*WHAT YOU ARE ASKED TO DO*. Every line of the data below needs to be reproduced exactly.

[Data entries]
+++

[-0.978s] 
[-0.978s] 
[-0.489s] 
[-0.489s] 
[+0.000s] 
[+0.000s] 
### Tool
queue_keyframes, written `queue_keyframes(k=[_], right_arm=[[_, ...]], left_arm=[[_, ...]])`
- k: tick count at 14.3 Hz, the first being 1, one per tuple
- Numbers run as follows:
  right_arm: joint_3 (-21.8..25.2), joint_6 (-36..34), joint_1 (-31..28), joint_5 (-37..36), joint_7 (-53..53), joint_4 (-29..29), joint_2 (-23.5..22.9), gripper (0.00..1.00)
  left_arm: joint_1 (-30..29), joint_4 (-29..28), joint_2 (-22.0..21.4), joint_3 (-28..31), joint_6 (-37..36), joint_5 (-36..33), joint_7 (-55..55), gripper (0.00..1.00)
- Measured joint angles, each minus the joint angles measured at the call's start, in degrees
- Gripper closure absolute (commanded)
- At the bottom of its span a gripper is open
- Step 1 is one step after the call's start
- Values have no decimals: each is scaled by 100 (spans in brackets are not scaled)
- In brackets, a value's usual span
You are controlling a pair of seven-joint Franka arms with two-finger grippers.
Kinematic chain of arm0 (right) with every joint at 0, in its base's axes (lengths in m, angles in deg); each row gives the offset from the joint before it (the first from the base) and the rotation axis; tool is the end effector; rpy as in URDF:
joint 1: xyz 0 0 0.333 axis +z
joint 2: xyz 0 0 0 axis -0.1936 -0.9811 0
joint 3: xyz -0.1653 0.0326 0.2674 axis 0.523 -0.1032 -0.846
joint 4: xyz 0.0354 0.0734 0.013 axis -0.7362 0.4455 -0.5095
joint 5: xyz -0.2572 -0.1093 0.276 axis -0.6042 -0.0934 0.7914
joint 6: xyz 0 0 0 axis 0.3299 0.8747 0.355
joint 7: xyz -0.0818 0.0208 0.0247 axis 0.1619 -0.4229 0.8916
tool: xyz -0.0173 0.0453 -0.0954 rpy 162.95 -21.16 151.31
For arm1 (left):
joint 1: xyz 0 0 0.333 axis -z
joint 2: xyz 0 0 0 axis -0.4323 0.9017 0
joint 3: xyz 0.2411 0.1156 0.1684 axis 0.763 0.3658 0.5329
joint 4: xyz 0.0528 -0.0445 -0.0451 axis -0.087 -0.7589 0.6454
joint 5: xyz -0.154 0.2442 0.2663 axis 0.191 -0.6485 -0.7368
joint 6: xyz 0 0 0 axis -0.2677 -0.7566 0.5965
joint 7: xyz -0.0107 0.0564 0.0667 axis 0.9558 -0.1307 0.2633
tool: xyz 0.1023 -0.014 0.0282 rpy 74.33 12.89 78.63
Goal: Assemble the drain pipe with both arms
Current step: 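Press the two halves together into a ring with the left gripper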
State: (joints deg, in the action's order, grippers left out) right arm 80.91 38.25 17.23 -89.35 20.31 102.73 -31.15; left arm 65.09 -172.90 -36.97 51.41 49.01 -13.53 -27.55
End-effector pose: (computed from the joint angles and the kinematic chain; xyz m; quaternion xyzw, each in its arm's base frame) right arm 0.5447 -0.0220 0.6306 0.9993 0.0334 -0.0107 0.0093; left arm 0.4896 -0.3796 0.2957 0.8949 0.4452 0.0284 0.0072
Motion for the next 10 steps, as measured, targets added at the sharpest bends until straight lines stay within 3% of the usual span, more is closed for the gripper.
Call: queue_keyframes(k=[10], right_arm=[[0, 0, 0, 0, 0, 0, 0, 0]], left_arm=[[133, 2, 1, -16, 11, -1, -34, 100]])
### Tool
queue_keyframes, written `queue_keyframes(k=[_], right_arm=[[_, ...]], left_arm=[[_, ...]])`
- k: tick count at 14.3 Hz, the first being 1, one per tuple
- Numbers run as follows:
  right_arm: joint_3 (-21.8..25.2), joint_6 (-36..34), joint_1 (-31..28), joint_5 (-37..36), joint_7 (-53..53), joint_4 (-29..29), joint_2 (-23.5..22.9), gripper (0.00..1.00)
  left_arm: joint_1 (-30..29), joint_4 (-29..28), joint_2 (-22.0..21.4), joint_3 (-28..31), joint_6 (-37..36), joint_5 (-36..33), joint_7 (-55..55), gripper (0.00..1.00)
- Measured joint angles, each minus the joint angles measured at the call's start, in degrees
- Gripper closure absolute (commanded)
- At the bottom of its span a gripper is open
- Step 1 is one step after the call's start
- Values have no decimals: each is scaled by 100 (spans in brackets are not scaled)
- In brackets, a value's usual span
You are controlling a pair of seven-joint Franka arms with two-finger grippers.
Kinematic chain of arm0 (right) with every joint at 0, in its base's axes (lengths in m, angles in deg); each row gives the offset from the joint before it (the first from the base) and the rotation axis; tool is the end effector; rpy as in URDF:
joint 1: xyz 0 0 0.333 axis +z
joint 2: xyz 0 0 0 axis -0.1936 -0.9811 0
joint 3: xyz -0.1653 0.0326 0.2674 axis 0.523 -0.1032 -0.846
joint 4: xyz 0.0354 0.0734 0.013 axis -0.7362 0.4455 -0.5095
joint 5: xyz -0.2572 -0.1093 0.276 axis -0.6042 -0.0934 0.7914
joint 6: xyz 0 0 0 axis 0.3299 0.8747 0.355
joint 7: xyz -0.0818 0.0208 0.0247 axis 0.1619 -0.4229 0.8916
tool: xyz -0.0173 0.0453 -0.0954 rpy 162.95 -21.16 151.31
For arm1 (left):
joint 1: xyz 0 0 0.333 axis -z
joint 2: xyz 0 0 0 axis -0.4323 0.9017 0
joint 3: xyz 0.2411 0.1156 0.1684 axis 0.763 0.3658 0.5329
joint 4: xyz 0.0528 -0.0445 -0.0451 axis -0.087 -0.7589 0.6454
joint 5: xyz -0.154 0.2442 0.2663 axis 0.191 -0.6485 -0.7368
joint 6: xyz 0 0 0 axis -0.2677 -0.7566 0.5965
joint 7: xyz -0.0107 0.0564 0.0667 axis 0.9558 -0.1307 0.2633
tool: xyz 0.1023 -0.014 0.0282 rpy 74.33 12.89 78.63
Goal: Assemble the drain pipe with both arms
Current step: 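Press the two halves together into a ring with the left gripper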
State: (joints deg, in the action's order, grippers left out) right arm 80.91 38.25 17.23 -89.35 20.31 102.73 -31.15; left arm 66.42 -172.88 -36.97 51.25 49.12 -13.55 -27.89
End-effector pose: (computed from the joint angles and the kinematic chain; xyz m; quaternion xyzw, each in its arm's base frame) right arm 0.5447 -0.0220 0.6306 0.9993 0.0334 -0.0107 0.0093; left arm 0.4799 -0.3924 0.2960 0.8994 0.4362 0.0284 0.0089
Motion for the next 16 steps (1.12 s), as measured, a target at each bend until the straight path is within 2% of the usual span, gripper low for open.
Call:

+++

*RESULT*.
[-0.978s] 
[-0.978s] 
[-0.489s] 
[-0.489s] 
[+0.000s] 
[+0.000s] 
### Tool
queue_keyframes, written `queue_keyframes(k=[_], right_arm=[[_, ...]], left_arm=[[_, ...]])`
- k: tick count at 14.3 Hz, the first being 1, one per tuple
- Numbers run as follows:
  right_arm: joint_3 (-21.8..25.2), joint_6 (-36..34), joint_1 (-31..28), joint_5 (-37..36), joint_7 (-53..53), joint_4 (-29..29), joint_2 (-23.5..22.9), gripper (0.00..1.00)
  left_arm: joint_1 (-30..29), joint_4 (-29..28), joint_2 (-22.0..21.4), joint_3 (-28..31), joint_6 (-37..36), joint_5 (-36..33), joint_7 (-55..55), gripper (0.00..1.00)
- Measured joint angles, each minus the joint angles measured at the call's start, in degrees
- Gripper closure absolute (commanded)
- At the bottom of its span a gripper is open
- Step 1 is one step after the call's start
- Values have no decimals: each is scaled by 100 (spans in brackets are not scaled)
- In brackets, a value's usual span
You are controlling a pair of seven-joint Franka arms with two-finger grippers.
Kinematic chain of arm0 (right) with every joint at 0, in its base's axes (lengths in m, angles in deg); each row gives the offset from the joint before it (the first from the base) and the rotation axis; tool is the end effector; rpy as in URDF:
joint 1: xyz 0 0 0.333 axis +z
joint 2: xyz 0 0 0 axis -0.1936 -0.9811 0
joint 3: xyz -0.1653 0.0326 0.2674 axis 0.523 -0.1032 -0.846
joint 4: xyz 0.0354 0.0734 0.013 axis -0.7362 0.4455 -0.5095
joint 5: xyz -0.2572 -0.1093 0.276 axis -0.6042 -0.0934 0.7914
joint 6: xyz 0 0 0 axis 0.3299 0.8747 0.355
joint 7: xyz -0.0818 0.0208 0.0247 axis 0.1619 -0.4229 0.8916
tool: xyz -0.0173 0.0453 -0.0954 rpy 162.95 -21.16 151.31
For arm1 (left):
joint 1: xyz 0 0 0.333 axis -z
joint 2: xyz 0 0 0 axis -0.4323 0.9017 0
joint 3: xyz 0.2411 0.1156 0.1684 axis 0.763 0.3658 0.5329
joint 4: xyz 0.0528 -0.0445 -0.0451 axis -0.087 -0.7589 0.6454
joint 5: xyz -0.154 0.2442 0.2663 axis 0.191 -0.6485 -0.7368
joint 6: xyz 0 0 0 axis -0.2677 -0.7566 0.5965
joint 7: xyz -0.0107 0.0564 0.0667 axis 0.9558 -0.1307 0.2633
tool: xyz 0.1023 -0.014 0.0282 rpy 74.33 12.89 78.63
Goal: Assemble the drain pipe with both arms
Current step: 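Press the two halves together into a ring with the left gripper
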State: (joints deg, in the action's order, grippers left out) right arm 80.91 38.25 17.23 -89.35 20.31 102.73 -31.15; left arm 65.09 -172.90 -36.97 51.41 49.01 -13.53 -27.55
End-effector pose: (computed from the joint angles and the kinematic chain; xyz m; quaternion xyzw, each in its arm's base frame) right arm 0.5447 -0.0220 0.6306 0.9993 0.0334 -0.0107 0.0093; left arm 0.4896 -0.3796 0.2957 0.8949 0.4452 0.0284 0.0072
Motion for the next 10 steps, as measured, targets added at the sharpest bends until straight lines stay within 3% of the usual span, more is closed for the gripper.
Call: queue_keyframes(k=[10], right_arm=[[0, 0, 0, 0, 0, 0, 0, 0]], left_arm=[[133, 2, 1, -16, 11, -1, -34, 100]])
### Tool
queue_keyframes, written `queue_keyframes(k=[_], right_arm=[[_, ...]], left_arm=[[_, ...]])`
- k: tick count at 14.3 Hz, the first being 1, one per tuple
- Numbers run as follows:
  right_arm: joint_3 (-21.8..25.2), joint_6 (-36..34), joint_1 (-31..28), joint_5 (-37..36), joint_7 (-53..53), joint_4 (-29..29), joint_2 (-23.5..22.9), gripper (0.00..1.00)
  left_arm: joint_1 (-30..29), joint_4 (-29..28), joint_2 (-22.0..21.4), joint_3 (-28..31), joint_6 (-37..36), joint_5 (-36..33), joint_7 (-55..55), gripper (0.00..1.00)
- Measured joint angles, each minus the joint angles measured at the call's start, in degrees
- Gripper closure absolute (commanded)
- At the bottom of its span a gripper is open
- Step 1 is one step after the call's start
- Values have no decimals: each is scaled by 100 (spans in brackets are not scaled)
- In brackets, a value's usual span
You are controlling a pair of seven-joint Franka arms with two-finger grippers.
Kinematic chain of arm0 (right) with every joint at 0, in its base's axes (lengths in m, angles in deg); each row gives the offset from the joint before it (the first from the base) and the rotation axis; tool is the end effector; rpy as in URDF:
joint 1: xyz 0 0 0.333 axis +z
joint 2: xyz 0 0 0 axis -0.1936 -0.9811 0
joint 3: xyz -0.1653 0.0326 0.2674 axis 0.523 -0.1032 -0.846
joint 4: xyz 0.0354 0.0734 0.013 axis -0.7362 0.4455 -0.5095
joint 5: xyz -0.2572 -0.1093 0.276 axis -0.6042 -0.0934 0.7914
joint 6: xyz 0 0 0 axis 0.3299 0.8747 0.355
joint 7: xyz -0.0818 0.0208 0.0247 axis 0.1619 -0.4229 0.8916
tool: xyz -0.0173 0.0453 -0.0954 rpy 162.95 -21.16 151.31
For arm1 (left):
joint 1: xyz 0 0 0.333 axis -z
joint 2: xyz 0 0 0 axis -0.4323 0.9017 0
joint 3: xyz 0.2411 0.1156 0.1684 axis 0.763 0.3658 0.5329
joint 4: xyz 0.0528 -0.0445 -0.0451 axis -0.087 -0.7589 0.6454
joint 5: xyz -0.154 0.2442 0.2663 axis 0.191 -0.6485 -0.7368
joint 6: xyz 0 0 0 axis -0.2677 -0.7566 0.5965
joint 7: xyz -0.0107 0.0564 0.0667 axis 0.9558 -0.1307 0.2633
tool: xyz 0.1023 -0.014 0.0282 rpy 74.33 12.89 78.63
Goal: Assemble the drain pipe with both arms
Current step: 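Press the two halves together into a ring with the left gripper
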State: (joints deg, in the action's order, grippers left out) right arm 80.91 38.25 17.23 -89.35 20.31 102.73 -31.15; left arm 66.42 -172.88 -36.97 51.25 49.12 -13.55 -27.89
End-effector pose: (computed from the joint angles and the kinematic chain; xyz m; quaternion xyzw, each in its arm's base frame) right arm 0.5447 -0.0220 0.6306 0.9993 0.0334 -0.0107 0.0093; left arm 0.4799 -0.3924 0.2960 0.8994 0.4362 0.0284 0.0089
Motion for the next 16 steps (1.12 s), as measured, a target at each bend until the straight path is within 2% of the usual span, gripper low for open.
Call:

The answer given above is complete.